Comic Books vs. Comic Strips

By | Sunday, August 06, 2006 Leave a Comment
You know what strikes me about comic fans is how little overlap there seems to be between comic book fans and comic strip fans. The visual language of two is the same, but there's not much translation from one format to another. Take a look at Spider-Man. The Spidey comic strip is still syndicated nationwide in newspapers, but how many people who read the strip regularly turn around and buy any of the comics? Conversely, how many of the comic book fans actively hunt down the comic strip? I certainly don't have actual numbers, but I would bet the overlap is minimal.

Most of the comic strips that got published as comic books were compilations of already published material, repackaged in some way. Indeed, the first comic books as we know them were entirely just reprint material from the Sunday funnies. PvP is a good, modern example of this -- most of Scott Kurtz's material that shows up in his comic was already used for his web site strip.

I suspect that the format has something to do with this. The daily newspaper strip doesn't lend itself to extended story-telling. Most of the strips around are 3 and 4 panel gags. Some of them have "themes" that run for a week or so at a time, and a very few (like the aforementioned Spider-Man) have storylines that are extended over several weeks and months. But generally, the small strip format doesn't allow for much story progression, lending to the decline of long, ongoing strips like "Mary Worth" and "Rex Morgan, M.D." This further lends itself to comedy and the set-up/punchline format.

Comic books, by contrast, have more time to get a story moving along. At twenty-two pages, even a paltry two-strips-per-day format would give you more room to tell a story than a month's worth of compiled comic strips. Plus, the larger format allows for greater flexibility in what the artist can/can't do. (Bill Watterson did a lot to push the boundaries of the comic strip format and his book, Calvin and Hobbes Tenth Anniversay, speaks a great deal towards the restrictions comic strip artists have to work around. But the format is still restrictive thanks to the syndicates.) Now comic books are still somewhat more genre-resticted these days but it's still much more flexible.

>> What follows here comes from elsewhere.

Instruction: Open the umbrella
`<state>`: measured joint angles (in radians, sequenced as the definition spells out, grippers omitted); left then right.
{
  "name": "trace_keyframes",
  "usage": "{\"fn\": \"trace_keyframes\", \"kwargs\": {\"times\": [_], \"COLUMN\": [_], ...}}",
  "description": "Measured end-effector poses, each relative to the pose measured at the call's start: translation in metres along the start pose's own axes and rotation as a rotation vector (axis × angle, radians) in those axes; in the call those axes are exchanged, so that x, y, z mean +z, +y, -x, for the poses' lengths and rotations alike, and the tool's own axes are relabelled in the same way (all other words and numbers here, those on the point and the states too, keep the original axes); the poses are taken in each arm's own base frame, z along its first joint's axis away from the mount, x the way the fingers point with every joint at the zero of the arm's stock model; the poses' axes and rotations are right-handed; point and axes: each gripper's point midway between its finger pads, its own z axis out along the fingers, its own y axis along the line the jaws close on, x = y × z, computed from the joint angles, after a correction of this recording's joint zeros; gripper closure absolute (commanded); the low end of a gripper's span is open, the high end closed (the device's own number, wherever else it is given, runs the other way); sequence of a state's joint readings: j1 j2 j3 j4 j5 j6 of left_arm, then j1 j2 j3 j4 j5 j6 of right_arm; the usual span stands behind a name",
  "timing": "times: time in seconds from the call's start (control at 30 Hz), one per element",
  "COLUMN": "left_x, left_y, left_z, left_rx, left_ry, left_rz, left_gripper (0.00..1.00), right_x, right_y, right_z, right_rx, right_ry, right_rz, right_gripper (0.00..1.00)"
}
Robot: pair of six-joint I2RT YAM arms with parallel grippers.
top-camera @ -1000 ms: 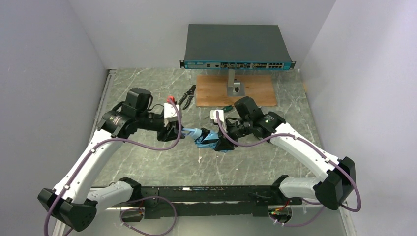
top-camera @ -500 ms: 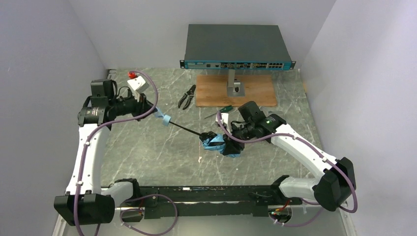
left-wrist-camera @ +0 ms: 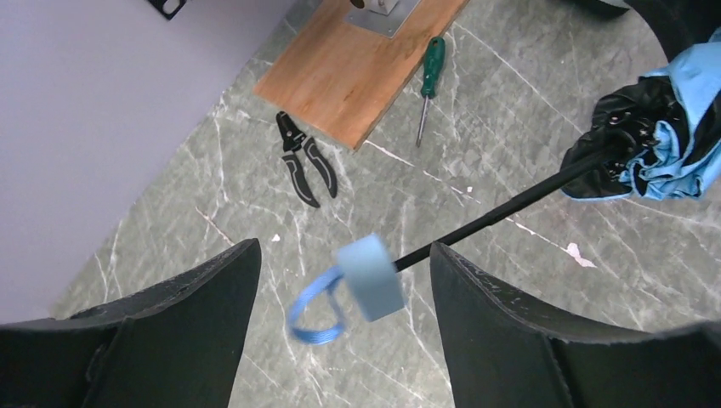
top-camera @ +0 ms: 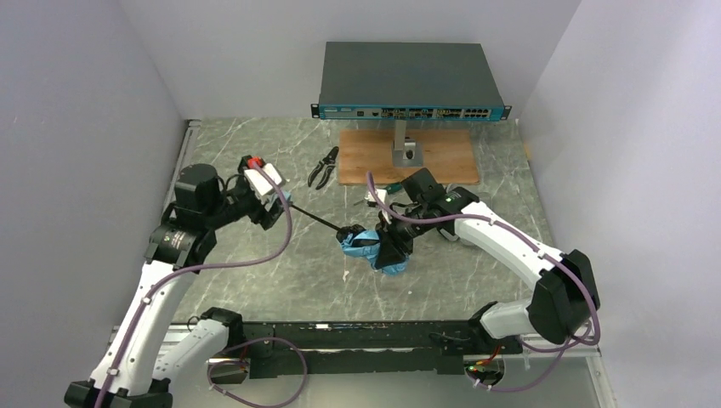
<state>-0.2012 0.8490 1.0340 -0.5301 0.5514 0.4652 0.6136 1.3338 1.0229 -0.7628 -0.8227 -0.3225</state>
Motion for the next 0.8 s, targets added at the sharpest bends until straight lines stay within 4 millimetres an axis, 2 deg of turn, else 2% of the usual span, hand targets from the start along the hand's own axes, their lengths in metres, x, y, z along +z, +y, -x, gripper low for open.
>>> {"fn": "trace_keyframes", "kwargs": {"times": [0.07,0.17,0.3,0.37,0.43,0.53,0.63,0.73,0.8], "left_x": [0.006,0.014,0.027,0.030,0.028,0.025,0.020,0.009,-0.005], "left_y": [-0.006,-0.005,0.004,0.009,0.016,0.023,0.036,0.061,0.089], "left_z": [-0.001,-0.008,-0.026,-0.030,-0.032,-0.034,-0.038,-0.047,-0.059], "left_rx": [0.044,0.050,0.013,0.002,-0.003,-0.007,-0.009,-0.025,-0.025], "left_ry": [0.006,0.041,0.115,0.137,0.152,0.165,0.174,0.188,0.217], "left_rz": [-0.001,0.005,0.035,0.068,0.108,0.156,0.221,0.308,0.390], "left_gripper": [0.23,0.27,0.40,0.51,0.68,0.87,1.00,1.00,1.00], "right_x": [0.002,0.002,0.000,-0.001,-0.002,-0.002,-0.003,-0.008,-0.013], "right_y": [0.000,0.001,0.004,0.003,0.002,0.002,0.001,-0.004,-0.010], "right_z": [0.005,0.012,0.018,0.016,0.015,0.015,0.010,0.001,-0.008], "right_rx": [0.017,0.032,0.040,0.053,0.061,0.063,0.067,0.051,0.040], "right_ry": [-0.003,-0.014,-0.026,-0.021,-0.018,-0.016,0.000,0.025,0.048], "right_rz": [0.016,0.030,0.039,0.031,0.029,0.025,0.022,0.004,-0.014], "right_gripper": [1.00,1.00,1.00,1.00,1.00,1.00,1.00,1.00,1.00]}}
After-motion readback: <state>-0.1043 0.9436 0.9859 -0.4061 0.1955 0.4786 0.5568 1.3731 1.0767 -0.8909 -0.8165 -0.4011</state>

Availability is another question. Comic books aren't as readily available as they once were. In recent years, they have become easier to get a hold of, thanks to some of the larger chain bookstores, but comic strips have been much more pervasive in our culture. The decline of newspaper sales has hurt somewhat, but the syndicates have been able to work out alternative methods of distribution (largely, through the Internet) that still allow everyday readers to get their daily comic fix for free.

Do I have a point here today? No, not really. I was just thinking about some of the differences in format and how they impact readership.